To determine changes in concentrations of ethyl esters in RS during the heating process, a quantitative analysis of ethyl esters exhibiting high FD factors ≥8 in commercial RS samples was performed by standard addition. Hence, two standard curves for ethyl esters assay are prepared by GC–MS in the SIM mode. At concentrations ranging from 0 to 1 μg/L, the regression equation was linear in the form y = 0.408x, r = 0.999 (y = the concentration of ethyl ester, μg/L; x represents the height of the ethyl ester peak/the height of the internal standard peak). And for ranges from 1 to 60 μg/L, y = 0.024x, r = 0.985. As shown in Table , irrespective of the manufacturer, ethyl butanoate, ethyl 2-methylpropanoate, ethyl 2-methylbutanoate, ethyl 3-methylbutanoate, and ethyl 4-methylpentanoate were detected in all commercial RS and HS samples. In addition, these compounds were present in all samples at considerably higher concentrations than their perception thresholds, and ethyl 2-methylbutanoate was determined to have the highest odor activity value (OAV) in all of soy sauce samples. OAVs determined herein were in agreement with the results of AEDA for the NRS. Furthermore, the concentrations of 5 ethyl esters in commercial RS samples were higher than those in commercial HS samples. Ethyl esters are usually produced by micro-organism metabolism during the fermentation process, and the concentrations of the 5 ethyl esters differed significantly depending on the manufacturer. Therefore, the generation of ethyl esters is extremely variable depending on fermentation conditions, such as temperature or micro-organism species.

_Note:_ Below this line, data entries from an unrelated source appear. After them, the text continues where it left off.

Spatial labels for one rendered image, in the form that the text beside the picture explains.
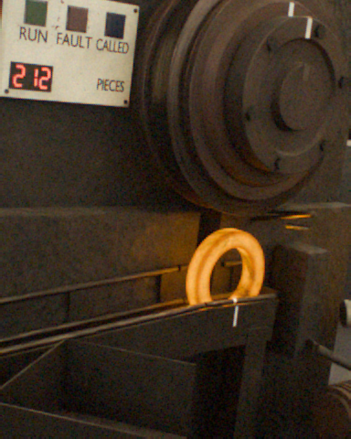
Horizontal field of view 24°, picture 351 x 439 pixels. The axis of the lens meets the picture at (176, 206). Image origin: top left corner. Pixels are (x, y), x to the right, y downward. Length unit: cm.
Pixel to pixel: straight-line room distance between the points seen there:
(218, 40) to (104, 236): 40
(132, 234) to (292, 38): 45
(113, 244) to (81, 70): 32
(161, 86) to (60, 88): 17
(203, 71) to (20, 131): 32
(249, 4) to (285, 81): 15
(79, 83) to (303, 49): 40
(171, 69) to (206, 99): 8
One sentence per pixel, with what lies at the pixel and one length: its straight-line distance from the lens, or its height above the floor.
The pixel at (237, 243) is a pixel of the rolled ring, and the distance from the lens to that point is 158.
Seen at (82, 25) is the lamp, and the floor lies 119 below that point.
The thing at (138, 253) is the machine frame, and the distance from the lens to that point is 153.
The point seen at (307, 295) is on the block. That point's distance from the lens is 175.
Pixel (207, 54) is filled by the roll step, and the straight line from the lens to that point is 141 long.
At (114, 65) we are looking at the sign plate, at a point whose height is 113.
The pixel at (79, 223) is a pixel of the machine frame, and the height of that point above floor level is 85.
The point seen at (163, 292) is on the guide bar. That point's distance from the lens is 158.
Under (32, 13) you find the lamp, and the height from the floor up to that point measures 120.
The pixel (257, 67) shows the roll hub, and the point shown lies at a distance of 140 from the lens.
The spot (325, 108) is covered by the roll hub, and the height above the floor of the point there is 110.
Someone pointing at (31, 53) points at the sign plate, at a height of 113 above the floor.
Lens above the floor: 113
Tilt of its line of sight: 9 degrees down
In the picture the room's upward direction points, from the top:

Table 4. Quantitative analysis of ethyl esters in commercial soy sauces.

A total of 5 ethyl esters in NRS and NHS, which had the same lot number, were quantified. As shown in Table , the concentrations of 5 ethyl esters significantly decreased during the heating process. These results suggest that ethyl esters were significantly degraded, and the fruit-like aroma characteristic lost during the heating process. The fruitiness is one of the key aroma characterizations of RS, and in order to control the quality of RS, further research is necessary to clarify mechanisms of the generation of fruit-like aroma compounds in RS, such as ethyl esters.

Table 5. Quantitative analysis of the 5 ethyl esters in raw soy sauce by heating.

Author contributions

Qi Meng (QM) and Etsuko Sugawara designed the experiment. QM performed the experiments and wrote the manuscript. All authors contributed to the development of the manuscript. All authors have read and approved the final manuscript.

Disclosure statement

No potential conflict of interest was reported by the authors.